» **Action item**: Using the listing below, set down each line from the line containing "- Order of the" through the line containing "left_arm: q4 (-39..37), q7", both ends included, exactly and with nothing added.
____
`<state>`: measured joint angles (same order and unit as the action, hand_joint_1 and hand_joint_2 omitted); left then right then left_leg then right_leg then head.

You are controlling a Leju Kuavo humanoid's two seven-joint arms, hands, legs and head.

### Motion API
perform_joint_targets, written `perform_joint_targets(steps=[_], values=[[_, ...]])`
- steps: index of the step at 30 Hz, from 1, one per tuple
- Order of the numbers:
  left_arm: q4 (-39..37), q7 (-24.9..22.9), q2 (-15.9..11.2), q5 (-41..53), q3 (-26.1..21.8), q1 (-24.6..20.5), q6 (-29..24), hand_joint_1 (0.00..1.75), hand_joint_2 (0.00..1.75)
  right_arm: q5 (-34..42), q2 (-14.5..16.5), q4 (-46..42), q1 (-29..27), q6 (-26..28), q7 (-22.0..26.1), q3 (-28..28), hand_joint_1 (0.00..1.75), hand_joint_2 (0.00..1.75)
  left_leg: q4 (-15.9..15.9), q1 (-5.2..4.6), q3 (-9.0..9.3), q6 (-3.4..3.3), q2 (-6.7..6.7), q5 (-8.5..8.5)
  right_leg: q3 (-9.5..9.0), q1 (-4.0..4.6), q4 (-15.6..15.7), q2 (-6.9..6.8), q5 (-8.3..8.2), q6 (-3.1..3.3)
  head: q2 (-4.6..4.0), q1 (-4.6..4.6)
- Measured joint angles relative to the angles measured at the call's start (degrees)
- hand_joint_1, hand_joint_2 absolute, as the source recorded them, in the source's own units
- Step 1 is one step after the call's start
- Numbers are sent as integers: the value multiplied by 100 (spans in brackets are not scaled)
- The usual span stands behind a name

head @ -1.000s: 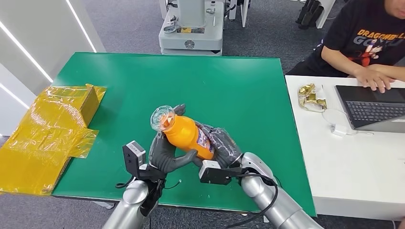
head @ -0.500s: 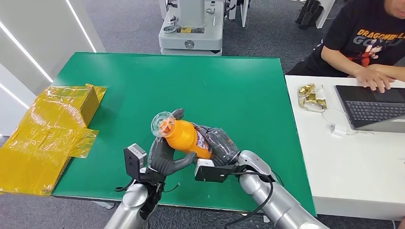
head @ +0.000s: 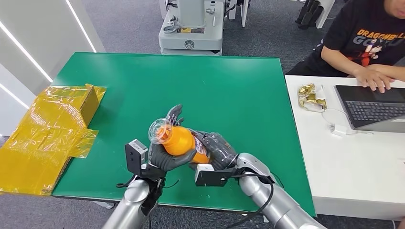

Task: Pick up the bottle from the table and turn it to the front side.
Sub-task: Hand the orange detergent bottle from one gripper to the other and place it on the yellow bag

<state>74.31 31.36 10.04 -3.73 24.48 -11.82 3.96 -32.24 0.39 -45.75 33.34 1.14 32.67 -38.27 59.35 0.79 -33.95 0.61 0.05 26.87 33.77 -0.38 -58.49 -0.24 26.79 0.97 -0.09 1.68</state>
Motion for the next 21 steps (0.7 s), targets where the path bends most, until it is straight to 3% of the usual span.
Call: perform_joint_targets(steps=[7, 11, 21], values=[[-25, 0, 78, -41, 0, 5, -303, 0, 175, -49, 74, -175, -127, 118, -192, 4, 175, 175, 0, 0, -1, 0, -1, 0, 0, 0, 0, 0, 0, 0, 0, 1], [-1, -8, 79, -21, 0, 88, -335, 172, 175, -49, 79, -353, -259, 118, -256, 10, 175, 175, -1, 0, -2, 0, 0, 1, 0, 0, 0, 0, 1, 0, 0, 1], [70, 36, 80, 59, 0, 237, -339, 175, 175, 23, 125, -573, -424, 329, -255, 54, 175, 175, -1, 0, -1, 0, 1, 0, 0, 0, -1, 0, 0, 0, 0, 0]])
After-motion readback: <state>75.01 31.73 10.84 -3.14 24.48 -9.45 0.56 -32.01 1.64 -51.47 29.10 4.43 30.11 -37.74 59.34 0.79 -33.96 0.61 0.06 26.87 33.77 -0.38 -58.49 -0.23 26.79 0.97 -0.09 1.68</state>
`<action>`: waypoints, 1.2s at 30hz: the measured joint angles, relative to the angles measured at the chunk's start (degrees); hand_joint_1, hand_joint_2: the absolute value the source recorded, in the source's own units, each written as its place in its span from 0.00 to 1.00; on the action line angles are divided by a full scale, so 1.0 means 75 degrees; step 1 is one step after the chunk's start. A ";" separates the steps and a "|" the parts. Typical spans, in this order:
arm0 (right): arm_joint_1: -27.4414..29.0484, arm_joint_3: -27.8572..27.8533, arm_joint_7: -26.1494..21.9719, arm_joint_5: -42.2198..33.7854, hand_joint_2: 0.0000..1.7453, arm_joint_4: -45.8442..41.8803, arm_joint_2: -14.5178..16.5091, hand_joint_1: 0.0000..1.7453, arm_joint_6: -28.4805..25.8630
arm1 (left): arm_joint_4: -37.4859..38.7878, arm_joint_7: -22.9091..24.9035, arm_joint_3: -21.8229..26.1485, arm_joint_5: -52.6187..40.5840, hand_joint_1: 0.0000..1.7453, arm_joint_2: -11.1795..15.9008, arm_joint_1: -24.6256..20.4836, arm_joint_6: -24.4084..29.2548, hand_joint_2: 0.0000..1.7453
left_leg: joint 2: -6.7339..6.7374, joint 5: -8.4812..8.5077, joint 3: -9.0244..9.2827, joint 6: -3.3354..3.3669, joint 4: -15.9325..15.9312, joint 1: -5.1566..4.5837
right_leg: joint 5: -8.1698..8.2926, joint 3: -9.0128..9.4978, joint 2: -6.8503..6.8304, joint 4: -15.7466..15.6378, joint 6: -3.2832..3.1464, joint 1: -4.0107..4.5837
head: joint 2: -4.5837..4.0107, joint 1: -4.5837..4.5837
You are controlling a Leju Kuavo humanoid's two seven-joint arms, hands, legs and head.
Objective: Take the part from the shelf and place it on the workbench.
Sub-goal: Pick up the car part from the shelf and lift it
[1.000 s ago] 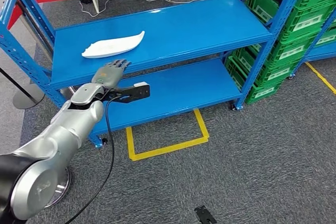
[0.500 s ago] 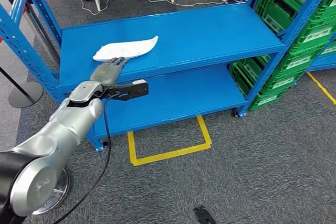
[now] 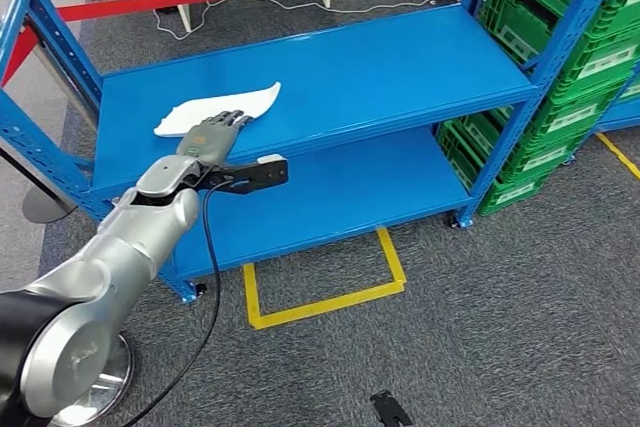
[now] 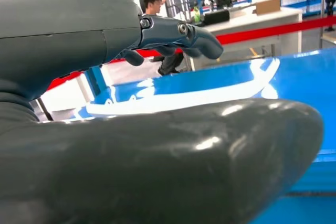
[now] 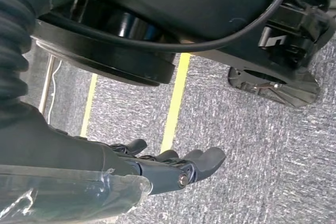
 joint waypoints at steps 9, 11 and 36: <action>-0.0017 0.0000 0.0000 0.0015 1.00 -0.0001 0.0000 0.00 0.0011 | 0.0002 0.0000 -0.0009 -0.0001 0.00 -0.0003 -0.0053 -0.0036 0.00 | 0.0001 0.1321 0.0546 0.0266 -0.2004 -0.0045 | -0.0358 0.0373 0.0037 -0.0050 0.0243 0.0042 | 0.0001 0.0010; -0.0023 0.0000 0.0000 0.0017 1.00 -0.0004 0.0001 0.00 0.0007 | -0.0005 0.0000 -0.0015 0.0001 0.00 -0.0006 -0.0075 -0.0043 0.00 | -0.0010 0.1281 0.0621 0.0344 -0.2051 -0.0011 | -0.0475 0.0315 0.0005 0.0113 0.0315 0.0045 | 0.0001 0.0015; 0.0031 -0.0006 0.0023 0.0015 1.00 0.0015 0.0035 0.00 -0.0004 | 0.0006 0.0000 -0.0029 0.0000 0.00 -0.0020 0.0049 -0.0111 0.00 | 0.0007 0.1516 0.0270 0.0270 -0.1490 -0.0078 | -0.0282 0.0306 0.0090 0.0031 0.0055 0.0041 | 0.0000 -0.0013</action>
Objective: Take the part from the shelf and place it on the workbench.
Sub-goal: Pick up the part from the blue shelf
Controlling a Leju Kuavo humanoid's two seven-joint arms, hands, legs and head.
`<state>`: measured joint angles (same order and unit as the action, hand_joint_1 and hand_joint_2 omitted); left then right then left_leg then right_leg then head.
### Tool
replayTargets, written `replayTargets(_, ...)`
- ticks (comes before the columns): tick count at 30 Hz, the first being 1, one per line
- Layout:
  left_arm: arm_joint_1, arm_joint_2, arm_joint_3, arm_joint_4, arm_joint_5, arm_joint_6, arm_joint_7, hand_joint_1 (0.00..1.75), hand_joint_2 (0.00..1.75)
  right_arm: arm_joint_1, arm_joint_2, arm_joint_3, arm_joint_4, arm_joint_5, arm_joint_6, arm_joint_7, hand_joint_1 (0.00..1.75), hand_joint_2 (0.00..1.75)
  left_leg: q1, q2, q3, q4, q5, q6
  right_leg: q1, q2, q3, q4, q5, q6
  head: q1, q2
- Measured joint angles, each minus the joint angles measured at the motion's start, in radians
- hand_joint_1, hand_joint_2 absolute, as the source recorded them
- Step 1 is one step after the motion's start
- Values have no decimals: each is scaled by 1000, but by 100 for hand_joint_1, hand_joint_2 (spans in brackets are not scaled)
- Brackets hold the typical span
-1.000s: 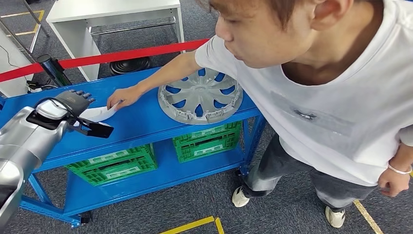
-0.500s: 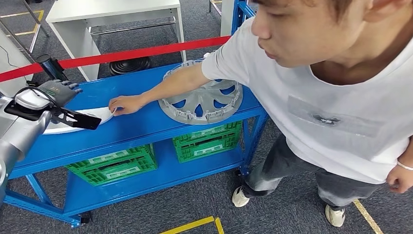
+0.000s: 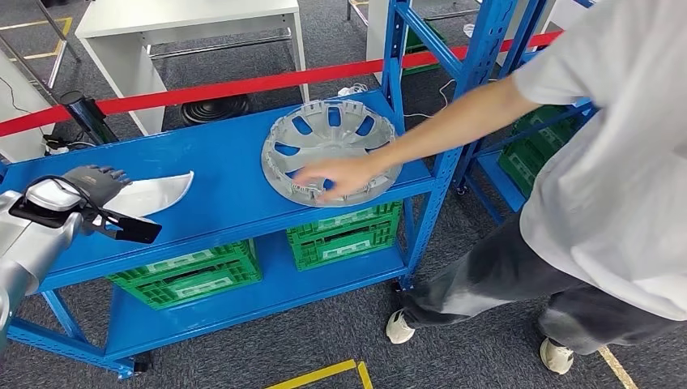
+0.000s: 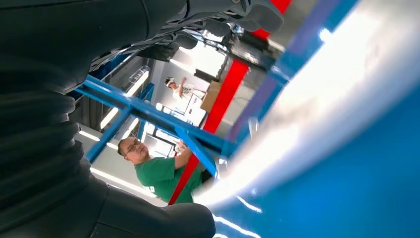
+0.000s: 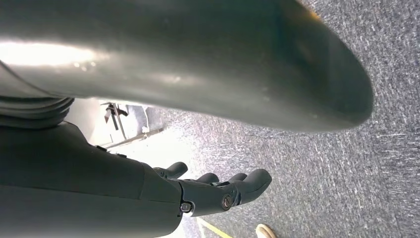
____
» **Exercise response**:
- Order of the numbers:
  left_arm: q4 (-39..37), q7 (-24.9..22.9), q2 (-15.9..11.2), q5 (-41..53), q3 (-26.1..21.8), q1 (-24.6..20.5), q6 (-29..24), hand_joint_1 (0.00..1.75), hand_joint_2 (0.00..1.75)

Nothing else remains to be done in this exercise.